**Information provided**
_ _ _ _

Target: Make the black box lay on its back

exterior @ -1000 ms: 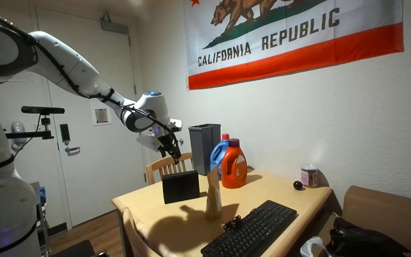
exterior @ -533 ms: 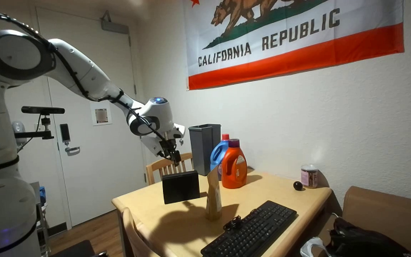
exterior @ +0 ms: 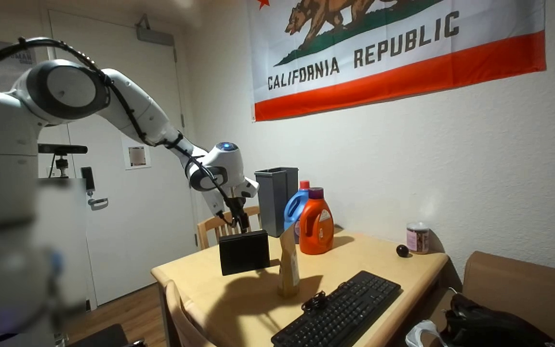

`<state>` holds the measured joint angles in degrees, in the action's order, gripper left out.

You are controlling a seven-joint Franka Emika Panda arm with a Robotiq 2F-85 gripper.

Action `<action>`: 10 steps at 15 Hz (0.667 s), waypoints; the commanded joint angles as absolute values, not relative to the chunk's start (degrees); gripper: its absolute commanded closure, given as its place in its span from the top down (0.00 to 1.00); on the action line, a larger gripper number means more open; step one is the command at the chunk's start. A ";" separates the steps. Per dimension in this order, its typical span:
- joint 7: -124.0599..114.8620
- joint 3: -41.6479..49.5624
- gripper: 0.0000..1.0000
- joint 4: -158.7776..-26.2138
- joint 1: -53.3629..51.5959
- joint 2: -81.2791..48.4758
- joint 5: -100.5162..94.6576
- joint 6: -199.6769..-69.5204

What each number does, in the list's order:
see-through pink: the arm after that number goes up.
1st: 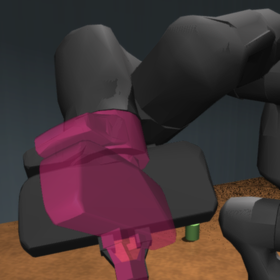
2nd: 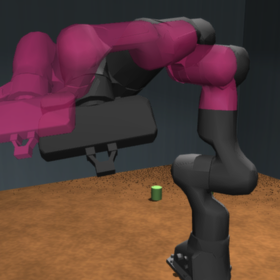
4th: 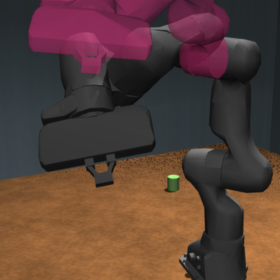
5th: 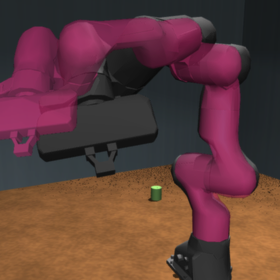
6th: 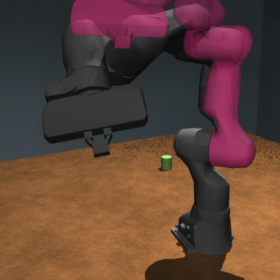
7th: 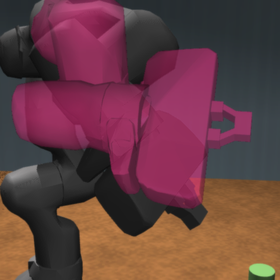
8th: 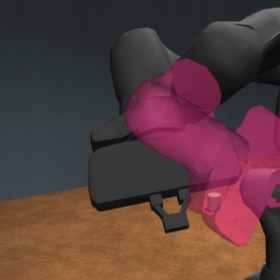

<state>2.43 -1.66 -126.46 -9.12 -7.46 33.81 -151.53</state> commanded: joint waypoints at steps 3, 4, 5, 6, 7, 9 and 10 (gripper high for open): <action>-9.54 -2.48 1.00 -122.41 -7.64 -11.54 21.88 -151.25; -11.14 -2.45 1.00 -121.72 -7.81 -12.13 20.01 -150.97; -12.11 -2.56 1.00 -120.94 -7.91 -12.86 18.75 -150.69; -13.50 -2.62 1.00 -120.09 -8.02 -13.70 17.53 -150.35; -14.84 -2.53 1.00 -119.21 -8.35 -14.72 15.88 -150.53; -16.80 -2.46 1.00 -117.60 -8.90 -16.58 13.12 -150.88; -16.58 -2.83 1.00 -116.98 -8.92 -17.22 12.74 -150.96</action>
<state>-14.13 -2.18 -120.37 -8.81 -14.41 15.39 -151.50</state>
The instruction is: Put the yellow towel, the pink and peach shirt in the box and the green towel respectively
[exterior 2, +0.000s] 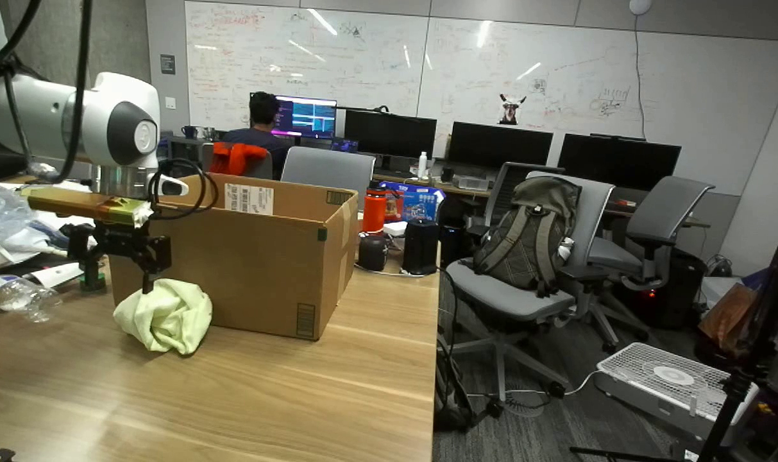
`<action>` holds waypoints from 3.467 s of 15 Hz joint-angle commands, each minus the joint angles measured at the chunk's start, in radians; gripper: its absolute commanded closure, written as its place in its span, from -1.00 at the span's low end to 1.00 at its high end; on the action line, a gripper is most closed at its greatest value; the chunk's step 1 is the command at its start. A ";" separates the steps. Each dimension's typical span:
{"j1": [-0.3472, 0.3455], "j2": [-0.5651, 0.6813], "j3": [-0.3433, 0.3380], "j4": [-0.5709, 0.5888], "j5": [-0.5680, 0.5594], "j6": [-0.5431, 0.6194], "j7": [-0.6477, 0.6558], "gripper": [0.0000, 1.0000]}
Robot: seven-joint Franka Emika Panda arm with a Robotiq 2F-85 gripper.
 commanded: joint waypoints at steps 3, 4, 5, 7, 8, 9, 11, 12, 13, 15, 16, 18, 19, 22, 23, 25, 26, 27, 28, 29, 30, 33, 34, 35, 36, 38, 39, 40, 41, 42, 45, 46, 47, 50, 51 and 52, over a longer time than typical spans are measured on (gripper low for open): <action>0.025 0.003 -0.025 -0.036 -0.020 0.073 0.036 -1.00; 0.023 0.008 -0.025 -0.039 -0.017 0.079 0.034 -1.00; 0.023 0.016 -0.026 -0.041 -0.015 0.082 0.034 -1.00; 0.023 0.031 -0.029 -0.045 -0.013 0.091 0.031 -1.00; 0.025 0.039 -0.032 -0.044 -0.016 0.095 0.032 -1.00; 0.026 0.048 -0.034 -0.041 -0.015 0.100 0.030 -1.00; 0.027 0.068 -0.036 -0.034 -0.016 0.105 0.023 -1.00; 0.029 0.075 -0.038 -0.026 -0.017 0.104 0.022 -1.00; 0.029 0.081 -0.039 -0.023 -0.018 0.107 0.022 -1.00; 0.030 0.090 -0.042 -0.014 -0.021 0.112 0.017 -1.00; 0.030 0.093 -0.045 -0.009 -0.024 0.112 0.016 -1.00; 0.030 0.096 -0.050 0.000 -0.030 0.117 0.014 -1.00; 0.029 0.098 -0.053 0.004 -0.033 0.122 0.011 -1.00; 0.028 0.104 -0.063 0.021 -0.049 0.126 0.012 -1.00; 0.027 0.108 -0.066 0.028 -0.052 0.125 0.010 -1.00; 0.029 0.119 -0.072 0.043 -0.060 0.123 0.010 -1.00; 0.029 0.129 -0.075 0.052 -0.064 0.123 0.010 -1.00; 0.029 0.139 -0.077 0.062 -0.066 0.120 0.008 -1.00; 0.031 0.152 -0.080 0.075 -0.069 0.117 0.009 -1.00; 0.033 0.163 -0.083 0.085 -0.074 0.117 0.009 -1.00; 0.035 0.176 -0.086 0.099 -0.080 0.113 0.009 -1.00; 0.038 0.211 -0.094 0.143 -0.091 0.104 0.006 -1.00; 0.039 0.223 -0.097 0.155 -0.095 0.105 0.004 -1.00; 0.040 0.234 -0.101 0.170 -0.097 0.101 0.004 -1.00; 0.042 0.242 -0.105 0.180 -0.100 0.102 0.004 -1.00; 0.042 0.255 -0.108 0.202 -0.097 0.098 0.003 -1.00; 0.041 0.260 -0.110 0.211 -0.097 0.098 0.002 -1.00; 0.041 0.264 -0.111 0.219 -0.096 0.097 0.001 -1.00; 0.040 0.266 -0.112 0.225 -0.096 0.096 -0.002 -0.73; 0.040 0.270 -0.114 0.231 -0.096 0.097 -0.002 -0.45; 0.039 0.272 -0.120 0.242 -0.097 0.100 -0.003 0.03; 0.040 0.271 -0.121 0.244 -0.097 0.101 -0.002 0.17; 0.039 0.270 -0.122 0.246 -0.096 0.101 -0.002 0.34; 0.046 0.256 -0.131 0.244 -0.105 0.100 0.005 0.79; 0.049 0.249 -0.133 0.242 -0.108 0.097 0.008 0.92; 0.052 0.243 -0.134 0.238 -0.111 0.100 0.009 1.00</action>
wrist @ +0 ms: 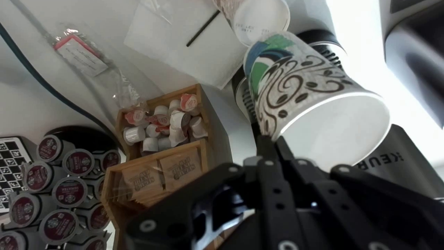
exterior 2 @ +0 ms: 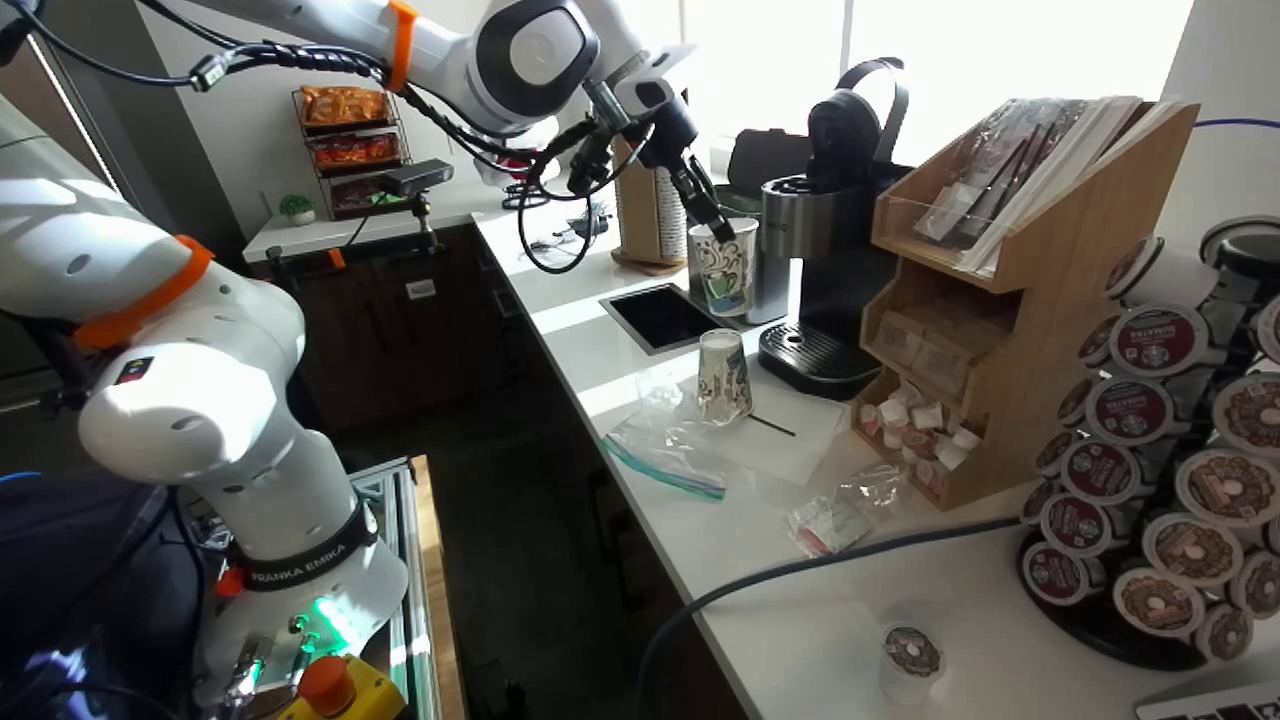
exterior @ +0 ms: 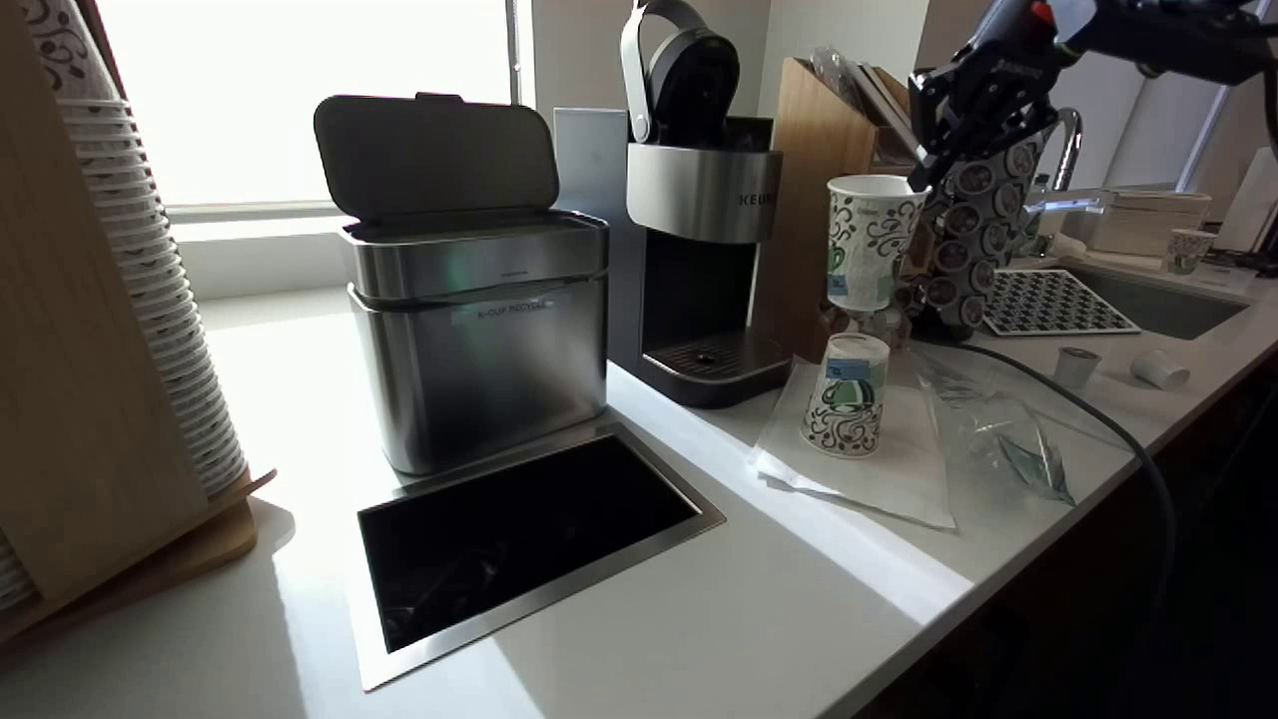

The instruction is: Stack the cups

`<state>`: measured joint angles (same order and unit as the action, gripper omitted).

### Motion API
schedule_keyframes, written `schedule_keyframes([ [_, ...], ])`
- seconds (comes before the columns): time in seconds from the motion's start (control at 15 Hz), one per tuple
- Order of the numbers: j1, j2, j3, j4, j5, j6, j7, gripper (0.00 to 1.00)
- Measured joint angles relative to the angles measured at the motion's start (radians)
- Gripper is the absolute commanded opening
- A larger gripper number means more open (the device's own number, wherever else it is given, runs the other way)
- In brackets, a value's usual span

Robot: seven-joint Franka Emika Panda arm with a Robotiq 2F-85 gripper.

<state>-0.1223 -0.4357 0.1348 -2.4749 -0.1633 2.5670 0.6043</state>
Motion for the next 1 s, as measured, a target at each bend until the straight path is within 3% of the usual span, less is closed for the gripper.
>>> schedule_keyframes([
  [0.2,-0.032,-0.056,0.001,-0.015,-0.006,-0.004,0.020,0.01],
  [0.8,-0.283,-0.306,0.003,-0.171,-0.058,-0.111,0.207,0.04],
  [1.0,-0.288,-0.310,0.001,-0.173,-0.058,-0.112,0.202,0.04],
])
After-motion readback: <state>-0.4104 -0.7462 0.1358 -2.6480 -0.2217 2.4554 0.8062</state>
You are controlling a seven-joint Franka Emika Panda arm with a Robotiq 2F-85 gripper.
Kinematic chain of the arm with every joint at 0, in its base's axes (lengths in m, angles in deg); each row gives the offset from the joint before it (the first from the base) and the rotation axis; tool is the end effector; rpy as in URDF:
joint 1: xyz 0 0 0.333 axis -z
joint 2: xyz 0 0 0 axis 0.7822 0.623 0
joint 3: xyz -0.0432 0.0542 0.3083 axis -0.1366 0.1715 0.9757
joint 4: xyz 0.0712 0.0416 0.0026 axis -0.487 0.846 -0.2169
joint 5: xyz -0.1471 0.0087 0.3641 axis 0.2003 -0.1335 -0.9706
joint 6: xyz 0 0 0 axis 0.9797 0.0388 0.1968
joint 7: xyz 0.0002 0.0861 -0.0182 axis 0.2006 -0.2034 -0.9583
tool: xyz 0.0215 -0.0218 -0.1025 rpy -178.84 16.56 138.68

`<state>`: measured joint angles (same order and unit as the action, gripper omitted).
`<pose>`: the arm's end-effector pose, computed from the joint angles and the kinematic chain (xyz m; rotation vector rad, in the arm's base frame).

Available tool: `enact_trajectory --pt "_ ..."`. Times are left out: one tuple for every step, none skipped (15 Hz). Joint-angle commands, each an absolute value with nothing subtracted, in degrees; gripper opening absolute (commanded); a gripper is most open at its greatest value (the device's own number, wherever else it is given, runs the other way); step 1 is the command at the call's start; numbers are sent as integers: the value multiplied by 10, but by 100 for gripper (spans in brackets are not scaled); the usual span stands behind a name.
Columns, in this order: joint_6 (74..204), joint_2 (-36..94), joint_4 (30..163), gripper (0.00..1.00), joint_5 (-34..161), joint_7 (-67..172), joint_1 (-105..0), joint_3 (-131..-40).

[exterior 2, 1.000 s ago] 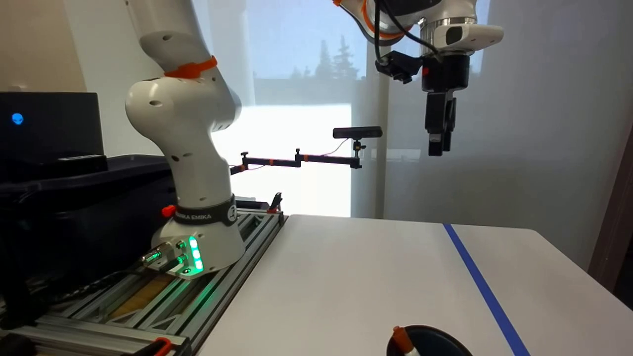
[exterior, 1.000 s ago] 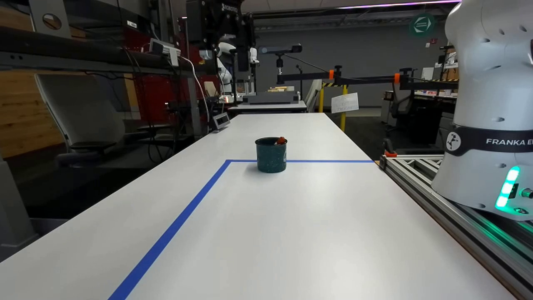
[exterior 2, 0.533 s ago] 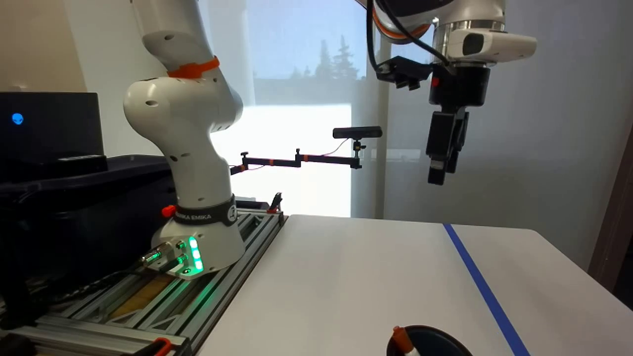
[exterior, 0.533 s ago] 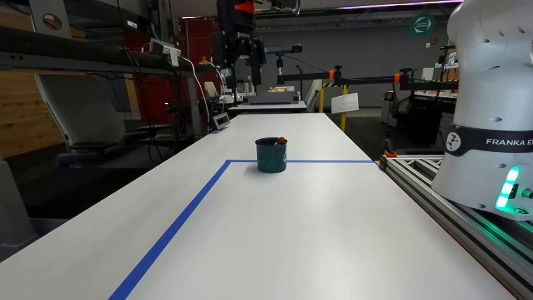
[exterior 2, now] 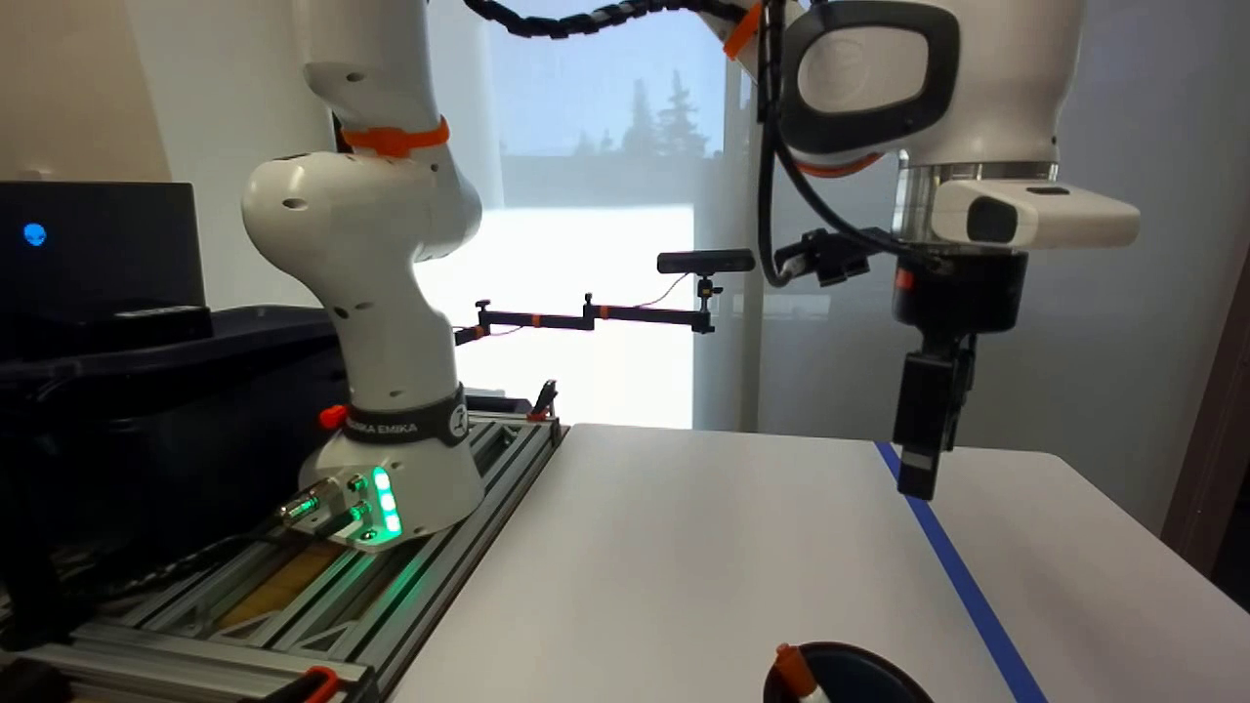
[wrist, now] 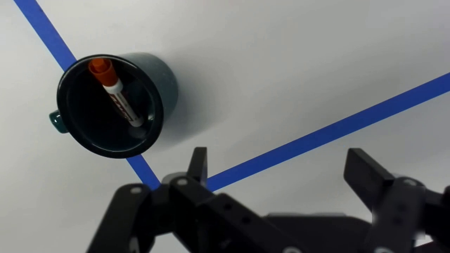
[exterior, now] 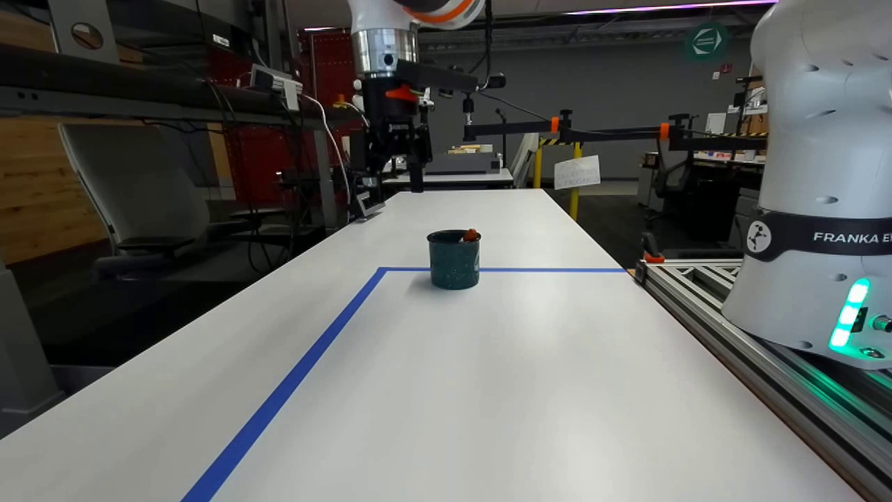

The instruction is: Take the marker out of the mug.

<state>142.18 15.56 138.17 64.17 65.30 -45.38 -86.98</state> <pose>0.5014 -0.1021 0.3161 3.0139 -0.7197 0.0393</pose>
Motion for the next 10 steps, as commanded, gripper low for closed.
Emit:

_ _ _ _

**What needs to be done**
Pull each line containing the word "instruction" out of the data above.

**Result of this task**
The instruction is: Put the yellow towel, the pink and peach shirt in the box and the green towel respectively
The instruction is: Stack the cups
The instruction is: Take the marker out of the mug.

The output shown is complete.